Artificial intelligence (AI) and dermatology seem like a match made in heaven – or at least a match made in a utopian, high-tech lab. The end goal is clear: the widespread use of transformative AI applications capable of diagnosing myriad skin conditions with pinpoint accuracy. But, for AI systems to have a wholly positive impact on the field of dermatology, it is essential that standards for development and evaluation be adopted to protect patients from algorithmic harms. 

Enter the International Skin Imaging Collaboration (ISIC) AI working group. Its 19 expert members undertook a multi-stage process to identify the most relevant criteria for ensuring the implementation of safe and unbiased AI systems. Scanning through 13 years of PubMed articles, the team unearthed factors of interest, which they refined into specific recommendations and subjected to two rounds of review. The final result was a checklist of 25 carefully selected recommendations, ranging from documentation requirements to best practices for bias testing. These recommendations are summarized below:

Recommendation: Document your data

An undocumented data set is an unsafe data set. The ISIC AI working group stressed the necessity of documenting all aspects of a system’s training, validation, and testing data sets to maximize transparency and minimize covert harm. Documentation should describe, among other factors: image anomalies, patient-level metadata, collection criteria, and any classes (e.g. types of diseases) that were excluded from the training data.

Recommendation: Describe development 

Documentation habits should extend beyond data to the AI system itself. The development process should be described, preferably in a way that encourages replication. Methods for labeling images should likewise be recorded. 

Recommendation: Assess your algorithm

When it comes to risky AI applications, there are few more dangerous than a system that over-diagnoses, or worse, fails to diagnose, life-threatening diseases. Developers should evaluate their systems using appropriate (and documented) performance metrics and should compare that performance to top-of-the-line algorithms, as well as to human experts. Independent testing should also be facilitated via open-source code or a public-facing test interface.  

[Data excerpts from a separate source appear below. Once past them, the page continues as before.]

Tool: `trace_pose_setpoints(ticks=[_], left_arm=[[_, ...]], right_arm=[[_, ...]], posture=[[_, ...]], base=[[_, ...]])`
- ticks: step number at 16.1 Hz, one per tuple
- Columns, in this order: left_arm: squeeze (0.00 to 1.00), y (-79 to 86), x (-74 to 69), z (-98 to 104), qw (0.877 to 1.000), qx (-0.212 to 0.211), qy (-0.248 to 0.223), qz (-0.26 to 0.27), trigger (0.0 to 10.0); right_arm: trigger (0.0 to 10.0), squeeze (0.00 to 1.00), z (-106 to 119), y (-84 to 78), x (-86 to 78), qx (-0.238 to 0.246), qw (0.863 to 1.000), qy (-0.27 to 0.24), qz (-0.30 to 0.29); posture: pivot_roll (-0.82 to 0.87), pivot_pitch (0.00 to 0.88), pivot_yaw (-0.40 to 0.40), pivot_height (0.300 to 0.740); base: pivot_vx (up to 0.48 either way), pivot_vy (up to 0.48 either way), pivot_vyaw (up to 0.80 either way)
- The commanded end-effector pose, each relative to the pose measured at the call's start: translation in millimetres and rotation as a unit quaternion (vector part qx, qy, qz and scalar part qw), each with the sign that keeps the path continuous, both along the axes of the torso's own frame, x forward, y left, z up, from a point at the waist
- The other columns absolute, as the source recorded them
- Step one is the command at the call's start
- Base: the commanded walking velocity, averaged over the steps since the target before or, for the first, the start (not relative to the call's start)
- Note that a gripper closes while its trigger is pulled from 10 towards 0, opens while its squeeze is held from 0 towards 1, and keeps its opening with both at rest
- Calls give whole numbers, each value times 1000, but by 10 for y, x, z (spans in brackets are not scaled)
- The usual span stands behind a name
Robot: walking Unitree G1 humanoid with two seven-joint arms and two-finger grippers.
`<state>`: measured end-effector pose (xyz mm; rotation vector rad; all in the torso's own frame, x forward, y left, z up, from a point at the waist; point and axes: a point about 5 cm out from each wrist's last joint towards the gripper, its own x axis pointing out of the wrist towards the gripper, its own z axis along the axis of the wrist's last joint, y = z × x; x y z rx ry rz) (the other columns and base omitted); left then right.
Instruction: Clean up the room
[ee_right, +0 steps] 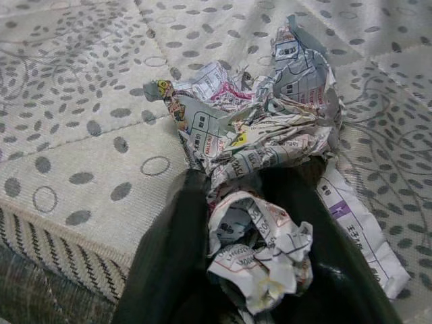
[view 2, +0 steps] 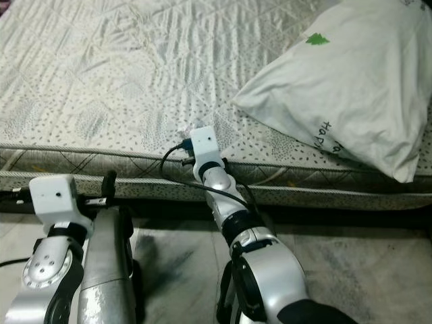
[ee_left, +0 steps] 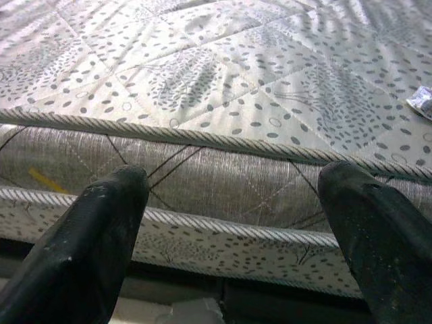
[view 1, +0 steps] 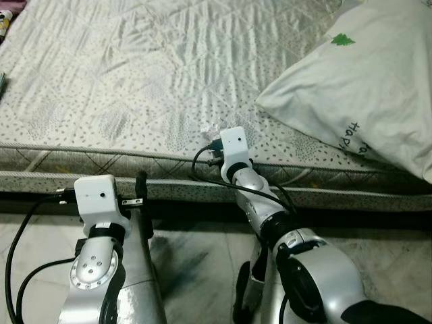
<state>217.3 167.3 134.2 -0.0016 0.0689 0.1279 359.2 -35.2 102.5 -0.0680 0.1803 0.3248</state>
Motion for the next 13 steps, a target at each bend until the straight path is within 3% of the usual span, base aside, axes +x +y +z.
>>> trace_pose_setpoints(ticks=[1,3,7,11,13], left_arm=[[0,42,-3,-44,1000,3,6,13,10000],[0,75,9,-69,1000,-11,6,29,10000],[0,99,66,-162,999,-12,5,31,10000],[0,157,239,-230,1000,13,1,26,10000],[0,144,263,-244,1000,9,1,18,10000]], right_arm=[[0,0,-34,-14,-1,9,1000,17,-7],[0,0,-18,-60,23,19,1000,19,-15],[0,0,-34,-312,42,33,999,4,-38],[0,0,-72,-749,-125,44,995,-47,-71],[0,0,-53,-855,-226,44,994,-64,-76]], posture=[[148,145,-90,494],[144,119,-93,494],[114,39,-80,494],[38,0,-33,494],[22,0,-18,494]], base=[[0,0,0],[0,0,0],[0,0,0],[0,0,0],[0,0,0]])
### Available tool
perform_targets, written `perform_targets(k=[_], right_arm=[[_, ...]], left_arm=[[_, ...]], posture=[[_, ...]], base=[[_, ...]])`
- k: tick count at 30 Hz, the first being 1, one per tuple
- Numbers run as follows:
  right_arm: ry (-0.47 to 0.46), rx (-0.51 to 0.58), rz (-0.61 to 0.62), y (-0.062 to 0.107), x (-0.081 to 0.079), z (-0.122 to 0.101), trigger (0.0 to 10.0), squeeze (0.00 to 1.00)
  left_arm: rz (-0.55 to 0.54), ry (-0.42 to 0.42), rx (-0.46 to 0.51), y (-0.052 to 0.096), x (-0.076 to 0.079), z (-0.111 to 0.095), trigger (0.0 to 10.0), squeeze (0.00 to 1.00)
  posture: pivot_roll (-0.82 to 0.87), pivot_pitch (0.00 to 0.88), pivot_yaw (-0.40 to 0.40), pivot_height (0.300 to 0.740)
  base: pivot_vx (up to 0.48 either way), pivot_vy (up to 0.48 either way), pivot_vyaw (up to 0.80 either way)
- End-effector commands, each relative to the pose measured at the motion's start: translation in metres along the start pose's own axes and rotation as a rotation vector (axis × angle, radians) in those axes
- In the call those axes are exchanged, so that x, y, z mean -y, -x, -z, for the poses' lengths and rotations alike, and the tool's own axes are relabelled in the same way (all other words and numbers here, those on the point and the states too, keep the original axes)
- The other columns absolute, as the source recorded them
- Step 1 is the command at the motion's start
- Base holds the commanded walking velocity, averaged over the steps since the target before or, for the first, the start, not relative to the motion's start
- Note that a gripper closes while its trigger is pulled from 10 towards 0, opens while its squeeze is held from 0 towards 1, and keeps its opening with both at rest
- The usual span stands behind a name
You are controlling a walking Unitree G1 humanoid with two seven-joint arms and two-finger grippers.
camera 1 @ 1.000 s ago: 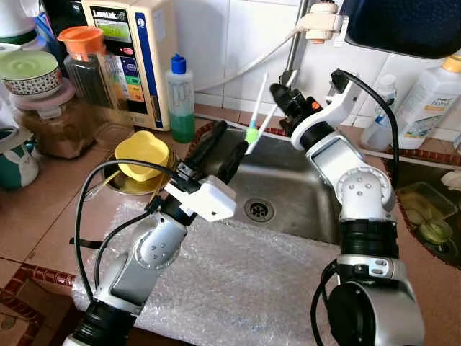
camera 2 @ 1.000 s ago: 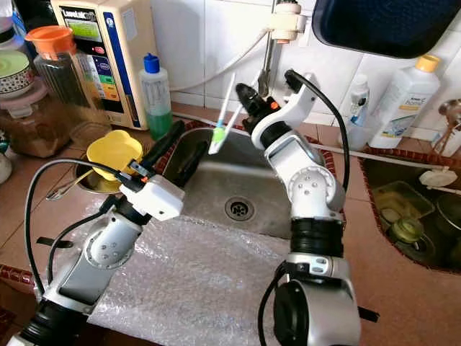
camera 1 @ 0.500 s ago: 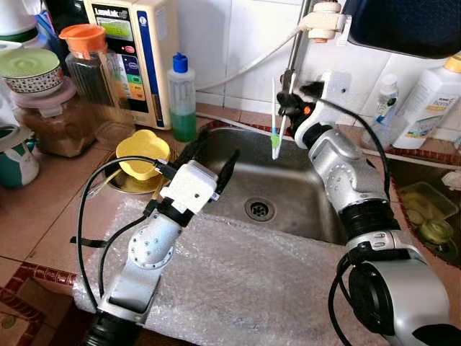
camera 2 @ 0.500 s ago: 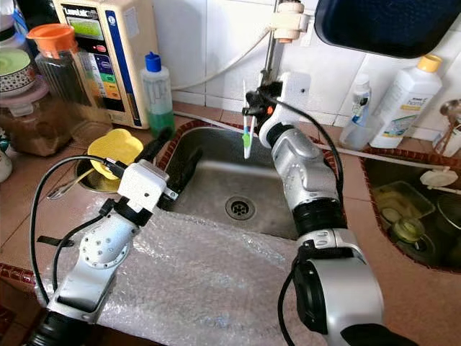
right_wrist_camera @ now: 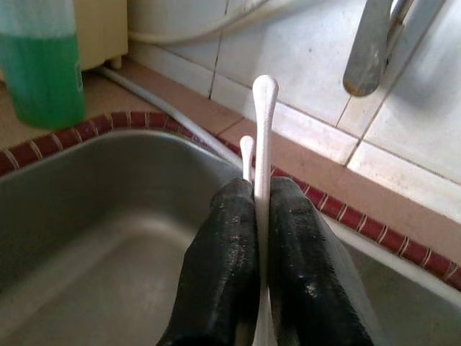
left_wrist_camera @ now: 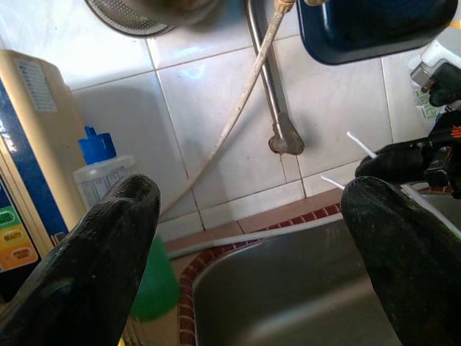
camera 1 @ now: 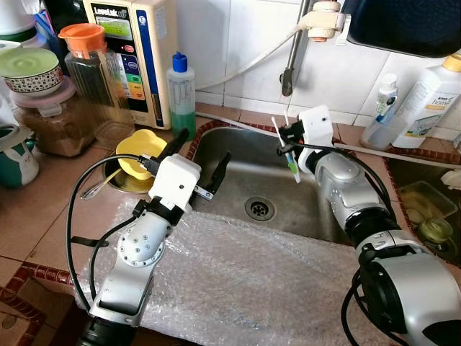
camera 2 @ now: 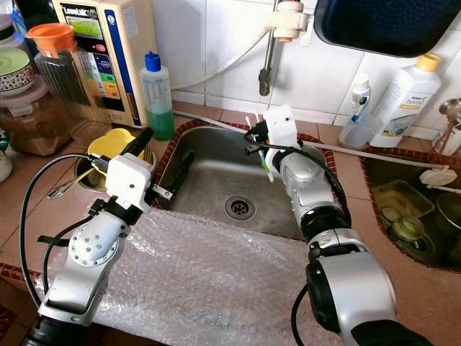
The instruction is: Kitchen organization
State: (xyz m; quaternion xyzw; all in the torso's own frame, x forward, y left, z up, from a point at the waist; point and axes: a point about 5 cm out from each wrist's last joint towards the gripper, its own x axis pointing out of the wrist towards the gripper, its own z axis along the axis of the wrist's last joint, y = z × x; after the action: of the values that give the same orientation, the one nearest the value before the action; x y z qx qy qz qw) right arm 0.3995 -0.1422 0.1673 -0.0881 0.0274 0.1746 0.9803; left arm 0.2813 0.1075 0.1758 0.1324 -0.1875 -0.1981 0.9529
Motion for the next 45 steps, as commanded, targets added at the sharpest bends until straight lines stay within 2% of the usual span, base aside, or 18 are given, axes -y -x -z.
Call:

Recommendation: Examine effects 

Finally, it is crucial that developers situate their AI system in its wider context, cataloguing its use case, users, and setting. Its potential impact should be well-understood, from its performance on its intended user base to any unintended harms perpetuated against vulnerable groups. 

The checklist spans the entirety of the development process, providing key advice on data generation, system design, and testing practices, making the ISIC’s recommendations an excellent starting point for anyone committed to building and applying ethical AI systems to dermatological tasks.